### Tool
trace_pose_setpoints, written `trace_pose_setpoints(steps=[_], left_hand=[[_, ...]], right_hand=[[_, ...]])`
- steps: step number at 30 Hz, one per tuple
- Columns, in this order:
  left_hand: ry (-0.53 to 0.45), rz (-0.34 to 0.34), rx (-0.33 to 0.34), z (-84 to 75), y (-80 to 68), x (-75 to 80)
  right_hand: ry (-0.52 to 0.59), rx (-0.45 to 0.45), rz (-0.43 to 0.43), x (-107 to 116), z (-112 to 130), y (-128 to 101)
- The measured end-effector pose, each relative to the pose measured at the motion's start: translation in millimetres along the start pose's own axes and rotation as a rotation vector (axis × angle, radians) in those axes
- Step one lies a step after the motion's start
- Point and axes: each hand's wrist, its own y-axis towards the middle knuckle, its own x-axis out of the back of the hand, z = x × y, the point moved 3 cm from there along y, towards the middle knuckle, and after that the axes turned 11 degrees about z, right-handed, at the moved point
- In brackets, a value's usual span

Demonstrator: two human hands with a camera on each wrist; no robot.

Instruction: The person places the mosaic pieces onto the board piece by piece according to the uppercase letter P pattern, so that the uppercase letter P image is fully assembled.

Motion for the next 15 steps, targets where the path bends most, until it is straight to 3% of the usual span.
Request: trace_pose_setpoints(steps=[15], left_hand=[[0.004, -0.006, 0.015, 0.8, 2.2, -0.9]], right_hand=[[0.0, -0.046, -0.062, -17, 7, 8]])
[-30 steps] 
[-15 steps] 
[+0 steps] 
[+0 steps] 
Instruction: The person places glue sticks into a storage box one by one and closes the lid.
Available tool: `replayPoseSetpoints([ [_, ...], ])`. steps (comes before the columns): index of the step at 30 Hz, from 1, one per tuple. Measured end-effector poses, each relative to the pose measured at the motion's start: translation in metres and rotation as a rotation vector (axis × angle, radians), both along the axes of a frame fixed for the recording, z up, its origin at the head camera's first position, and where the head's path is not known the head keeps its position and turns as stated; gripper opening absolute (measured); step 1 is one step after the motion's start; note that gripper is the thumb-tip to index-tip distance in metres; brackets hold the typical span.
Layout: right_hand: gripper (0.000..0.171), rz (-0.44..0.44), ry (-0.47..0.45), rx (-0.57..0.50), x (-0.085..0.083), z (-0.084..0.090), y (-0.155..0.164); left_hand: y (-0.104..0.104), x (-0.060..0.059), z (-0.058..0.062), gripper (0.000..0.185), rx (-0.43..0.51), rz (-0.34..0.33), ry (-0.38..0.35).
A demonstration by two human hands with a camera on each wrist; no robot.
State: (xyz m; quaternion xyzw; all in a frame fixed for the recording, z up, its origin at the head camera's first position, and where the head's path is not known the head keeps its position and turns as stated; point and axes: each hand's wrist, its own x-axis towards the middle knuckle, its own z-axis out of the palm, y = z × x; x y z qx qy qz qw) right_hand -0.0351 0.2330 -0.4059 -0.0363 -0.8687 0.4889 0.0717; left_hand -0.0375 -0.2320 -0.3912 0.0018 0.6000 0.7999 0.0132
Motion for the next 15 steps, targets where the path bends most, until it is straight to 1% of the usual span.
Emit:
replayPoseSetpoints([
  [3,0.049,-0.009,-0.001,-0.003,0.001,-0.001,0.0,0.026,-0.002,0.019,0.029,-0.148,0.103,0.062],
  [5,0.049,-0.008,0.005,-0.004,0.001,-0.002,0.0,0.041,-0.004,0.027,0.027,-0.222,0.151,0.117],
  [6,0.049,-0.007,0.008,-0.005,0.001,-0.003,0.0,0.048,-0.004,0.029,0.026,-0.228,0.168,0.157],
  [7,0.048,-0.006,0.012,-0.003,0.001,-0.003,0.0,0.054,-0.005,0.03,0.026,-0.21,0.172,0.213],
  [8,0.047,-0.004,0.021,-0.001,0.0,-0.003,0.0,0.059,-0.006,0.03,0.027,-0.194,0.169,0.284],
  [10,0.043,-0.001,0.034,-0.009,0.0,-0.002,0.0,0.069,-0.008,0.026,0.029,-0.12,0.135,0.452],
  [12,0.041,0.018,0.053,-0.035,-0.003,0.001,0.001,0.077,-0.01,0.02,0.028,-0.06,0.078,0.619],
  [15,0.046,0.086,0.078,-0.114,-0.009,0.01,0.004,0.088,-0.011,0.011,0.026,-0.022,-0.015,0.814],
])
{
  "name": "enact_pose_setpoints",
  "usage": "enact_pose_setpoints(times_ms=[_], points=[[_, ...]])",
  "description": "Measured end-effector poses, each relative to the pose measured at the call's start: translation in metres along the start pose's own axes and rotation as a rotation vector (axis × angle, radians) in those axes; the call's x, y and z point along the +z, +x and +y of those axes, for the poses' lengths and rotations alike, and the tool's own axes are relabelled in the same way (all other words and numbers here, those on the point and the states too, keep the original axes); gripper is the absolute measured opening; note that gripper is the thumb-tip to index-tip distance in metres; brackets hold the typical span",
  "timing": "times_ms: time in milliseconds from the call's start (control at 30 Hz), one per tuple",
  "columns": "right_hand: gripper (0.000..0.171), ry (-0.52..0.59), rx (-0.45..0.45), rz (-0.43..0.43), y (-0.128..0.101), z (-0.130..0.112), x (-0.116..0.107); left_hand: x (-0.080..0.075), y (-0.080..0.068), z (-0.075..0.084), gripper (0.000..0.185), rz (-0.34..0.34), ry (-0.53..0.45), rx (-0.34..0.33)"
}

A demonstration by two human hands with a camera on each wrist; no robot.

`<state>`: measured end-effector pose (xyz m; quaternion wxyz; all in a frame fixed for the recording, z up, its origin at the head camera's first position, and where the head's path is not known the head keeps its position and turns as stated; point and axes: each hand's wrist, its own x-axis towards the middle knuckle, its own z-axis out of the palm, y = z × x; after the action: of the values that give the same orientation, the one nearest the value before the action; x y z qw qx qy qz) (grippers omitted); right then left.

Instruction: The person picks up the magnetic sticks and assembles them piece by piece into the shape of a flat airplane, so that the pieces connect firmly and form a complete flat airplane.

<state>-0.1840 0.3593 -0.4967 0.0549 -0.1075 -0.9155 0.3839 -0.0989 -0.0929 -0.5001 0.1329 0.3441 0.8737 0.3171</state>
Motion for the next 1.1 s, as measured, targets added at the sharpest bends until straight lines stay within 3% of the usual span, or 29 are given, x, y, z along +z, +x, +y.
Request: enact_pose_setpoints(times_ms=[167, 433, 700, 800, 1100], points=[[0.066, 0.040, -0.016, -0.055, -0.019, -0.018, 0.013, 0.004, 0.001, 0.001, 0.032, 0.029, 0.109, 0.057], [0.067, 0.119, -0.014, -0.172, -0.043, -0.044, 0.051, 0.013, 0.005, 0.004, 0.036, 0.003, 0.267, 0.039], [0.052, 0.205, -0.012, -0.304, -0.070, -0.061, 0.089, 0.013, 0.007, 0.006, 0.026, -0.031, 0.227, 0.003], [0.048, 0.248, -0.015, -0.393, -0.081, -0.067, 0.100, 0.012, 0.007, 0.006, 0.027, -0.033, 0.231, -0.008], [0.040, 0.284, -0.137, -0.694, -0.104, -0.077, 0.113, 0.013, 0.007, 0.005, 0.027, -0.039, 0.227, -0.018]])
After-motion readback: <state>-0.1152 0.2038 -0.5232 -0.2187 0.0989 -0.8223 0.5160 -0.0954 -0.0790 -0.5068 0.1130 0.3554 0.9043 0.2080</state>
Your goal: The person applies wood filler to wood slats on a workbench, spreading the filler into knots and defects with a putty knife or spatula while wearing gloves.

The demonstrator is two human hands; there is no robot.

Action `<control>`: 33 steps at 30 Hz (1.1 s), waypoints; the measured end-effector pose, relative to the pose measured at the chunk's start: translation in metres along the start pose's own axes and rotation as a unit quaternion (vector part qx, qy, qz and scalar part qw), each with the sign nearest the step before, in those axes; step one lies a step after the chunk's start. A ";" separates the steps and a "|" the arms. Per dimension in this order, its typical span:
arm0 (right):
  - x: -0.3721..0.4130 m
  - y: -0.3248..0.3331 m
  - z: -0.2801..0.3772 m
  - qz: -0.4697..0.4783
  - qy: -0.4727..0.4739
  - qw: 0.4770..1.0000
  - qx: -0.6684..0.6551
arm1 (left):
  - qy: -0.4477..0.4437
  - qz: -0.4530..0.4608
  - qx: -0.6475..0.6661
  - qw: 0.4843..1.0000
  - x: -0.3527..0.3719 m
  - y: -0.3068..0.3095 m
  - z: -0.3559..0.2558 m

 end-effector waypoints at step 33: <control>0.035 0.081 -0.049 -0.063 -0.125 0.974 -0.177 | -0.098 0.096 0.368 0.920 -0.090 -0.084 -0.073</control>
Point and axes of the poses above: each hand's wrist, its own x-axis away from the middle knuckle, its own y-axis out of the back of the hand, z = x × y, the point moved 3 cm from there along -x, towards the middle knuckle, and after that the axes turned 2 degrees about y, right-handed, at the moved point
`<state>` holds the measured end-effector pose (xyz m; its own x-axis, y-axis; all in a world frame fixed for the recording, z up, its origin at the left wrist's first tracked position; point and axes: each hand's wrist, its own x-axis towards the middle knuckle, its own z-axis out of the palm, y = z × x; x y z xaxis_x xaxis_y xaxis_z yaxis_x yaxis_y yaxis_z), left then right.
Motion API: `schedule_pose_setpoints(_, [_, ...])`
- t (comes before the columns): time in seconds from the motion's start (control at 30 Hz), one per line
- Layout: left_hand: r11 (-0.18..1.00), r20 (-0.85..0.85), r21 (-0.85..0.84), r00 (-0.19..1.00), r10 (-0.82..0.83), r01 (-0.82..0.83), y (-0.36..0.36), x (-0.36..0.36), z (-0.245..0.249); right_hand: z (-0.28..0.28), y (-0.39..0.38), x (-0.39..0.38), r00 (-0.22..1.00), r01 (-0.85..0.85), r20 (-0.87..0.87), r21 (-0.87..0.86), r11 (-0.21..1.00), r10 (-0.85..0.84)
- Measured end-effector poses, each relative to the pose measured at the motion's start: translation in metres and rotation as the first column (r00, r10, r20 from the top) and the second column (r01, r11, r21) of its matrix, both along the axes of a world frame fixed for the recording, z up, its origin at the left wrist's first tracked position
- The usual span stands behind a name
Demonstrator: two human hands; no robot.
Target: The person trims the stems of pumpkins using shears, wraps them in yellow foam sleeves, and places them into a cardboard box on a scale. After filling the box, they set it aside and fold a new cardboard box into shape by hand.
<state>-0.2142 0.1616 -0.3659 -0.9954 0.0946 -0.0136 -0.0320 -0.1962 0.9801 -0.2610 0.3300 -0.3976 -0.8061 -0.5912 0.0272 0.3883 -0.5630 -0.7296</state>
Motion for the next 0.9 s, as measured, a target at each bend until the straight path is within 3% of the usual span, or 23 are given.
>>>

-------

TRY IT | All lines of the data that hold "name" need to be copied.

RESPONSE BOX |
  "name": "enact_pose_setpoints",
- The usual span stands behind a name

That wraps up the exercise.